Each .bioregion agent is:

  • An ERC-721 NFT — a persistent onchain identity
  • With a tokenbound account (TBA) — its own wallet
  • Nested within a hierarchy: .bioregion (185) → .ecoregion (846) → .basin (open set of watersheds)
  • Capable of holding capital, issuing instruments, receiving proceeds

The hierarchy mirrors the nested structure every scientific framework converges on:

Realm (8) → Biome (14) → Bioregion (185) → Ecoregion (846) → Watershed

Sale called these scales "ecoregion, georegion, morphoregion." Bailey called them "domain, division, province, section." Omernik used "Level I through IV." The labels differ. The nesting is universal. Every watershed belongs to an ecoregion, every ecoregion to a bioregion.

Ensurance makes this nesting operational — each level has an agent, each agent has an account, and capital flows between levels through proceeds.


plural infrastructure, not a single answer

This matters: the ensurance protocol doesn't claim to be THE bioregional financing facility. It provides infrastructure that any BFF model can use — alongside whatever other tools, institutions, and relationships the movement builds.

BioFi's bioregional trusts could operate through .bioregion agents. Salmon Nation's coordination could route through syndicates connecting .basin agents across the Pacific Northwest. A Cascadia-specific initiative could activate the relevant agents with operators, mandates, and capital. Or any of these could use completely different infrastructure.

The movement is larger than any protocol. It has to be.

What ensurance offers the bioregional movement is specific and bounded:

A closed set of agents mapping to peer-reviewed science. 185 bioregions, 846 ecoregions — already minted, already addressable. No one has to start from scratch.

A nested hierarchy that mirrors ecological reality. Capital can flow from protocol-wide instruments (coins) through bioregional agents to specific watershed agents — the routing follows ecology, not jurisdiction.

Perpetual funding through market activity. Ensurance coins generate proceeds from trading that flow to agents continuously — not grants with expiry dates, not donations with strings, but market-generated perpetual flows.

A path to permanence.
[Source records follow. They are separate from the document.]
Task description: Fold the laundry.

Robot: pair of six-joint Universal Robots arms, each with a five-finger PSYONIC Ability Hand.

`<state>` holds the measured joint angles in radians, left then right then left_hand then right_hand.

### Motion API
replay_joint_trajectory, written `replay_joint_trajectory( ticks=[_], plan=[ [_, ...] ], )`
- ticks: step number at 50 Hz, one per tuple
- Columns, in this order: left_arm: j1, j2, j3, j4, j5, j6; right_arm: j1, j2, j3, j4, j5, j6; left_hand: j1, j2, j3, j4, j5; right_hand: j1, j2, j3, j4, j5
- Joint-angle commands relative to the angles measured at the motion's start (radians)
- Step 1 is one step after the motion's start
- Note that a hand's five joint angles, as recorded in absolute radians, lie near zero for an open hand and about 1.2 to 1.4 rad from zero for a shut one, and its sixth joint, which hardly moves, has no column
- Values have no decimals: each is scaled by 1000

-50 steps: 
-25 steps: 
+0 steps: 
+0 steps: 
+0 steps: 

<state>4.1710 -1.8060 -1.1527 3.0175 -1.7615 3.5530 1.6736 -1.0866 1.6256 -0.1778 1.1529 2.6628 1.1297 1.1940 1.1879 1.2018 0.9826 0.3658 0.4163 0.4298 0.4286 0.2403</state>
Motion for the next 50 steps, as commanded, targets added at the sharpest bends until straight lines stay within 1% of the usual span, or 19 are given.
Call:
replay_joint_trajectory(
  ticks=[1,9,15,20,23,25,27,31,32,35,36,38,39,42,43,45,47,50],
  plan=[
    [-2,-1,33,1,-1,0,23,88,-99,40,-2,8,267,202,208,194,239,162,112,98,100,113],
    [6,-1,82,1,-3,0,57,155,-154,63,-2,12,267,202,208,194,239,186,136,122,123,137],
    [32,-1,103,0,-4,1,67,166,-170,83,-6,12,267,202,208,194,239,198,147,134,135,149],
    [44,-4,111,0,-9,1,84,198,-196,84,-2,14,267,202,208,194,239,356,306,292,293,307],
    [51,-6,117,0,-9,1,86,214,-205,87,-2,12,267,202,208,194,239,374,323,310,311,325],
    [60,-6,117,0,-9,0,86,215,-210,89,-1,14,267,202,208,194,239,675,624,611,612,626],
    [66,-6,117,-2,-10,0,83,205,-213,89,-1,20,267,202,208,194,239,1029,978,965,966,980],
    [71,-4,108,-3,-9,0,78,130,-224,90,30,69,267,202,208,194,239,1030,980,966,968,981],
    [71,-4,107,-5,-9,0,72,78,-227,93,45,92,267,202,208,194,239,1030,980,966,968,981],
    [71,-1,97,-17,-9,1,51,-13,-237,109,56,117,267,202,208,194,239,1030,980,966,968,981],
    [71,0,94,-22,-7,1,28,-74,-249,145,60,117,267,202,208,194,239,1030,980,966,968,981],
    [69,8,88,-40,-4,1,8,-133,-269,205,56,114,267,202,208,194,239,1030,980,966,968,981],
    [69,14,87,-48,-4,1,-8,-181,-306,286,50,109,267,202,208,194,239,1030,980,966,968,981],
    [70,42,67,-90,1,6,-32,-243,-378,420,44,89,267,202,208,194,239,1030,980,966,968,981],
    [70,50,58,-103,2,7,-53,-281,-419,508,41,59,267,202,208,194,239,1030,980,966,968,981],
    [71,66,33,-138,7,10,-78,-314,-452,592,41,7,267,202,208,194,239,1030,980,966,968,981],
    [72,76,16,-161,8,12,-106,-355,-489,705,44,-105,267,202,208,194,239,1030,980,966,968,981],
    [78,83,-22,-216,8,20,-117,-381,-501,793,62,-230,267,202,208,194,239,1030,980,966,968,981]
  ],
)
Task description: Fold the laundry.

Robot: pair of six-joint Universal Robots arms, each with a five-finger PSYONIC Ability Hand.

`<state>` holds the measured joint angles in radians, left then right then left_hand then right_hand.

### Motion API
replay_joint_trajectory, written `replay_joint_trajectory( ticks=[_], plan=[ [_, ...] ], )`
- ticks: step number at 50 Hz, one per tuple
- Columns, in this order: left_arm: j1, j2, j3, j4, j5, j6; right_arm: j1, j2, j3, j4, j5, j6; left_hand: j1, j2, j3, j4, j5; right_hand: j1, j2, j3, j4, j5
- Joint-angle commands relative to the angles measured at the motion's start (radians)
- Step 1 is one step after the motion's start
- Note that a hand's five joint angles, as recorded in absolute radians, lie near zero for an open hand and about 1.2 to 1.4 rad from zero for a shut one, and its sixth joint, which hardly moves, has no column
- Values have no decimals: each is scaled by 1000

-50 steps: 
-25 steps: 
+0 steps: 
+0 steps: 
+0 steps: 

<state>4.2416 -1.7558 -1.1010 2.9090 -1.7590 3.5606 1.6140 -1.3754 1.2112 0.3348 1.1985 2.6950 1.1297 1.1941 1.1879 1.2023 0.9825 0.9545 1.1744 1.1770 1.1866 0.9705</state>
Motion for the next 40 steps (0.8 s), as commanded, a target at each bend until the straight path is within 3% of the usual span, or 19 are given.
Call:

The ENTRUST mechanism converts ensured assets to permanent protection encoded in real property law. A watershed agent isn't just an onchain identity — it can hold actual title, in perpetuity.

A plural architecture. Bioregion agents can have different operators, different mandates, different communities. There is no single governance model imposed from above. The protocol is infrastructure, not ideology.


the convergence

The bioregional movement is in a new phase. The Turtle Island Bioregional Congress — reviving the NABC tradition after decades — is planned for September 2026. BioFi is connecting bioregional teams to regenerative finance tools. One Earth's Bioregion Navigator makes the 185-bioregion framework accessible to anyone with a browser. Devon's Doughnut project applies Kate Raworth's economics to bioregional scale. Kolektivo, Regen Network, Hypha DAO, and dozens of smaller projects are experimenting with onchain bioregional coordination.

The question is no longer "should governance follow ecology?" That argument was won decades ago — by Berg and Dasmann, by Powell before them, by ahupuaʻa and songlines and ayllu long before Powell.

The question now is infrastructure. What makes bioregional finance operational? What lets capital flow along ecological boundaries instead of political ones? What gives a watershed economic identity that persists beyond any single grant, any single administration, any single generation?

The answer is probably not one thing. It's a convergence — BioFi's institutional templates, Regen's verification infrastructure, indigenous governance systems that have always worked, policy frameworks like 30x30 that are finally catching up, and onchain tools that provide the coordination layer the movement has needed since Berg's kitchen table in 1973.

Ensurance is part of that convergence. 185 bioregion agents, nested through 846 ecoregions to open-set watersheds, each with a wallet, each capable of holding capital and routing proceeds. Infrastructure in service of a 50-year-old vision with 65,000-year-old roots.

The movement built the consciousness. The science built the map. The plumbing is ready.